→ **Action item**
Print the listing below again, exactly. Skip the pictures.

*** Opening of Dataset excerpts ***

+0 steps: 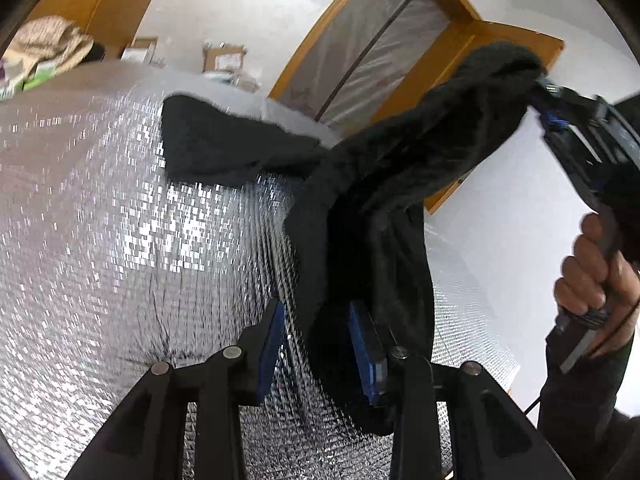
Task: Fold clothes
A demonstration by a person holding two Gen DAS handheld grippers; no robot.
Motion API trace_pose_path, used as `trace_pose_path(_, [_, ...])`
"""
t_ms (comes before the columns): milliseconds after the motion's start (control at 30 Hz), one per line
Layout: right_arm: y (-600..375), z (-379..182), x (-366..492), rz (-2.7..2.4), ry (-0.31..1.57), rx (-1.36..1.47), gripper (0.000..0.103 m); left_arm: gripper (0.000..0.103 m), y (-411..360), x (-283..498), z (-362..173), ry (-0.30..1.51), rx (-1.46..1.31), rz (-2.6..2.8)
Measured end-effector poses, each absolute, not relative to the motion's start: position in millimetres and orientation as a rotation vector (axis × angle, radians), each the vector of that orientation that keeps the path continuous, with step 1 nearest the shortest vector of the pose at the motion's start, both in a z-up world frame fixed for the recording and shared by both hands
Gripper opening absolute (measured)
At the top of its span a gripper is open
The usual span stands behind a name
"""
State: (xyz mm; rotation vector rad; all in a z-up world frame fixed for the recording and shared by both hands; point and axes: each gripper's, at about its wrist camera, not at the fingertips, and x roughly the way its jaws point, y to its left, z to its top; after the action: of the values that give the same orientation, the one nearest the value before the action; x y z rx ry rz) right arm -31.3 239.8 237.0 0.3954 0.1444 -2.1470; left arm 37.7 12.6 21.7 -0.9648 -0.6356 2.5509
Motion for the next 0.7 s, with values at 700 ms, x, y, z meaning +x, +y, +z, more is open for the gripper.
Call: trace_pose_path(700, [237.2,219.8,-68.3,-2.151,0.118,0.448,0.006,0.042,24.5,34.9,35.0,-0.697,-0.806,2.572])
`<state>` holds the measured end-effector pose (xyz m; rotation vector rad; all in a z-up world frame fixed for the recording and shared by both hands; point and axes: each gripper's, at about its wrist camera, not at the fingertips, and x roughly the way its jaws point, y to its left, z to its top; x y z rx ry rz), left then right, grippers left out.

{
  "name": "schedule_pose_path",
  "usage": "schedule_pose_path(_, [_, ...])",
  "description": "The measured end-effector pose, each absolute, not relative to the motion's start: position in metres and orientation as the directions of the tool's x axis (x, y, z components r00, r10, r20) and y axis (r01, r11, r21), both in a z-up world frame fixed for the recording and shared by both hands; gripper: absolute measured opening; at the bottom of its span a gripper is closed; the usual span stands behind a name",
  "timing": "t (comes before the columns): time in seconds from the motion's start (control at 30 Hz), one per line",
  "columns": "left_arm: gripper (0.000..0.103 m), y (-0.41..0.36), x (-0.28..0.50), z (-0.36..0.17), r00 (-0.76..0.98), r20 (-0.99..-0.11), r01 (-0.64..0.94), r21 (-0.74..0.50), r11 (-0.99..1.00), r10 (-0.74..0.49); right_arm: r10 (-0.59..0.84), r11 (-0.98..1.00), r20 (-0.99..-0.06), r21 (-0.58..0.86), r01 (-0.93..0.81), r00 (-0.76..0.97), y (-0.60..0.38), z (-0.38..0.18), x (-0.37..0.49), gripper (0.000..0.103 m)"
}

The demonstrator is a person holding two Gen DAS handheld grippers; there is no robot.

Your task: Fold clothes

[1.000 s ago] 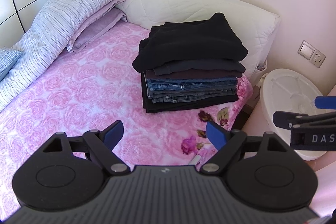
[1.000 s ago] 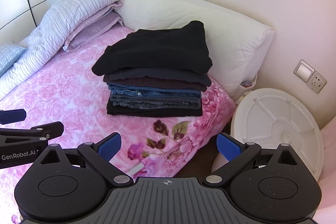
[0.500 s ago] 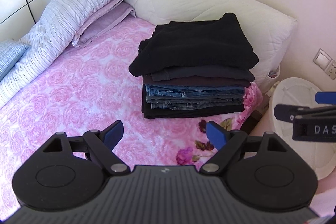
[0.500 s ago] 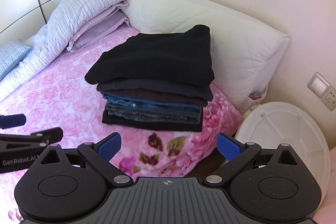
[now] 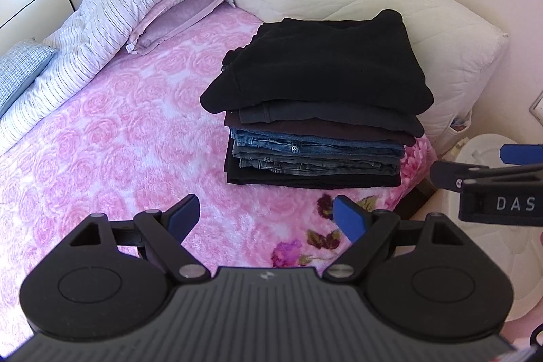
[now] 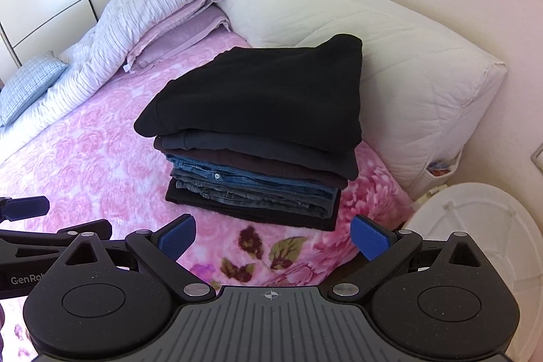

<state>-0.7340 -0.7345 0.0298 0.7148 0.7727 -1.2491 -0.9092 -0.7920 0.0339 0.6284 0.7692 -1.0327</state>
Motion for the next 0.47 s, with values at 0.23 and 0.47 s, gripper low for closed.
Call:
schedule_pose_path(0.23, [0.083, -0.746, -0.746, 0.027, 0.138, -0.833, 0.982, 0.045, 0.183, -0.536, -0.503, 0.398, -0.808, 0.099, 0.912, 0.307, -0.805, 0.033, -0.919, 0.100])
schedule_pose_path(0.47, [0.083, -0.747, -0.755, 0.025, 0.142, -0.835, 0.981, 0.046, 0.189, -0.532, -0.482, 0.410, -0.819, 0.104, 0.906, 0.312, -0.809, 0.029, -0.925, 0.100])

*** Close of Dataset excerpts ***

→ **Task output**
+0 steps: 
Task: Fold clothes
A demonstration by a person holding two Gen DAS handheld grippers; no robot.
Motion API trace_pose_path, used as `trace_pose_path(_, [_, ...])`
"""
t_ms (comes before the columns): milliseconds after the motion's start (control at 30 Hz), one per line
Layout: right_arm: y (-600..375), z (-379..182), x (-366..492), rz (-2.7..2.4), ry (-0.31..1.57), rx (-1.36..1.47), gripper (0.000..0.103 m); left_arm: gripper (0.000..0.103 m), y (-411..360), x (-283..498), z (-362..173), ry (-0.30..1.51), rx (-1.46..1.31), rz (-2.6..2.8)
Measured end-effector poses, each absolute, not relative to the motion's start: position in millimetres and orientation as a rotation vector (axis × angle, radians), each the vector of that orientation that keeps the path continuous, with step 1 nearest the shortest vector of the pose at the motion's start, both in a z-up world frame fixed for the recording and shared by both hands
Gripper opening absolute (measured)
At the top of its span a gripper is open
The usual span stands behind a name
"""
State: (xyz mm; rotation vector rad; all in a z-up world frame fixed for the recording and shared by both hands; point and axes: each gripper's, at about its wrist camera, not at the fingertips, and x roughly the way its jaws point, y to its left, z to its top; after the action: of the values that give the same orientation, the one nearest the value before the action; x y z rx ry rz) right arm -31.3 239.8 237.0 0.3954 0.1444 -2.1470; left arm 37.7 12.6 21.7 -0.9648 -0.6356 2.5509
Motion for the next 0.7 s, with values at 700 ms, x, y, z meaning +x, +y, +z, more is open for the gripper.
Call: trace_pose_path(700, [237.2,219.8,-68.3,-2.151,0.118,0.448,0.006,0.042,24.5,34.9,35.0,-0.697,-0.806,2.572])
`<state>` holds the measured end-effector pose (xyz m; rotation vector rad; all in a z-up world frame fixed for the recording and shared by both hands; point and axes: each gripper's, at about its wrist camera, not at the fingertips, and x roughly the way its jaws point, y to its left, z to its top; x y z rx ry rz), left then right, grippers left out.

{
  "name": "schedule_pose_path",
  "usage": "schedule_pose_path(_, [_, ...])",
  "description": "The measured end-effector pose, each absolute, not relative to the motion's start: position in metres and orientation as the directions of the tool's x axis (x, y, z components r00, r10, r20) and y axis (r01, r11, r21), both in a z-up world frame fixed for the recording and shared by both hands; gripper: absolute measured opening; at the bottom of its span a gripper is closed; the usual span stands behind a name",
  "timing": "t (comes before the columns): time in seconds from the motion's start (control at 30 Hz), one per line",
  "columns": "left_arm: gripper (0.000..0.103 m), y (-0.41..0.36), x (-0.28..0.50), z (-0.36..0.17), r00 (-0.76..0.98), r20 (-0.99..-0.11), r01 (-0.64..0.94), r21 (-0.74..0.50), r11 (-0.99..1.00), r10 (-0.74..0.49); right_arm: r10 (-0.59..0.84), r11 (-0.98..1.00), r20 (-0.99..-0.06), r21 (-0.58..0.86), r01 (-0.93..0.81), r00 (-0.76..0.97), y (-0.60..0.38), z (-0.38..0.18), x (-0.37..0.49), gripper (0.000..0.103 m)"
}

The demonstrator is a person holding two Gen DAS handheld grippers; there is no robot.

Your task: Fold clothes

[1.000 s ago] 
[1.000 s ago] 
[0.500 s ago] 
[0.500 s ago] 
[now] 
[now] 

<state>-0.7340 -0.7345 0.0298 0.7148 0.7727 -1.2491 -0.9092 -0.7920 0.0339 0.6284 0.7692 -1.0327</state>
Motion for the next 0.47 s, with values at 0.23 and 0.47 s, gripper low for closed.
Call:
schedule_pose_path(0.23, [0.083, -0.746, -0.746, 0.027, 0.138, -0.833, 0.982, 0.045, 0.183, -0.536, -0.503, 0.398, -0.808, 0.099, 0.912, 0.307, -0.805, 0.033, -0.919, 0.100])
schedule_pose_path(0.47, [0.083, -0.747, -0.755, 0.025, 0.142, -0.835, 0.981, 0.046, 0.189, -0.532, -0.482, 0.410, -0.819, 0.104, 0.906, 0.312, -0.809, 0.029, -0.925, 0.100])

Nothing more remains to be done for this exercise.